Data excerpt
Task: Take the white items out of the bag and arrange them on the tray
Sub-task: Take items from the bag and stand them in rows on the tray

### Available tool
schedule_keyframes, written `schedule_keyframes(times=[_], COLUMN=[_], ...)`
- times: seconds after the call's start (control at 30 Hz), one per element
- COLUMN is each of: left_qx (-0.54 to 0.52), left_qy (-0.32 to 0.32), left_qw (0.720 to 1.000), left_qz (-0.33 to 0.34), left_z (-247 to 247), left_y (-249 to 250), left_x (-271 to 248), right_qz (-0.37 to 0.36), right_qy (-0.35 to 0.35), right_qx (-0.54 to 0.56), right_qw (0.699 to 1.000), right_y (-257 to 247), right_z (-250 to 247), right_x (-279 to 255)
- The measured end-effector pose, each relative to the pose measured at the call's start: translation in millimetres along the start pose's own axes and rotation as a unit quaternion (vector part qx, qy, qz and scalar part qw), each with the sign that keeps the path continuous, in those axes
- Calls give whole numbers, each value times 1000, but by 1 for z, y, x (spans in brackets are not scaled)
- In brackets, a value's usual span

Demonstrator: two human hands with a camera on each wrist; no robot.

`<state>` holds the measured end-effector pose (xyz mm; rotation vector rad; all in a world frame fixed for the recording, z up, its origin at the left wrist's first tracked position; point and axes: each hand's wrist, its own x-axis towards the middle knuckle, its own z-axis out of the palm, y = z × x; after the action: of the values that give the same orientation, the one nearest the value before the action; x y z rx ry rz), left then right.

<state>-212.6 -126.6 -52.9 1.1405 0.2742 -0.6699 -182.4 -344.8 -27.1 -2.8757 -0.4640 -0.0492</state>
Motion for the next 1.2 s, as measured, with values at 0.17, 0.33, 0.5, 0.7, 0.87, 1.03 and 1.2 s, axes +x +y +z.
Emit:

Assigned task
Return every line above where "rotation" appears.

Written reply
- The measured end-effector pose, each relative to the pose measured at the call's start: translation in millimetres along the start pose's own axes and rotation as a unit quaternion (vector part qx, qy, qz and scalar part qw), each with the sign that keeps the path continuous, in those axes
`<state>` holds the measured end-effector pose (xyz mm; rotation vector rad; all in a world frame fixed for the recording, z up, its origin at the left wrist's first tracked position; point and axes: each hand's wrist, its own x-axis towards the middle knuckle, its own z-axis out of the palm, y = z × x; after the action: of the values that give the same orientation, the one nearest the value before the action; x y z rx ry rz), left then right.

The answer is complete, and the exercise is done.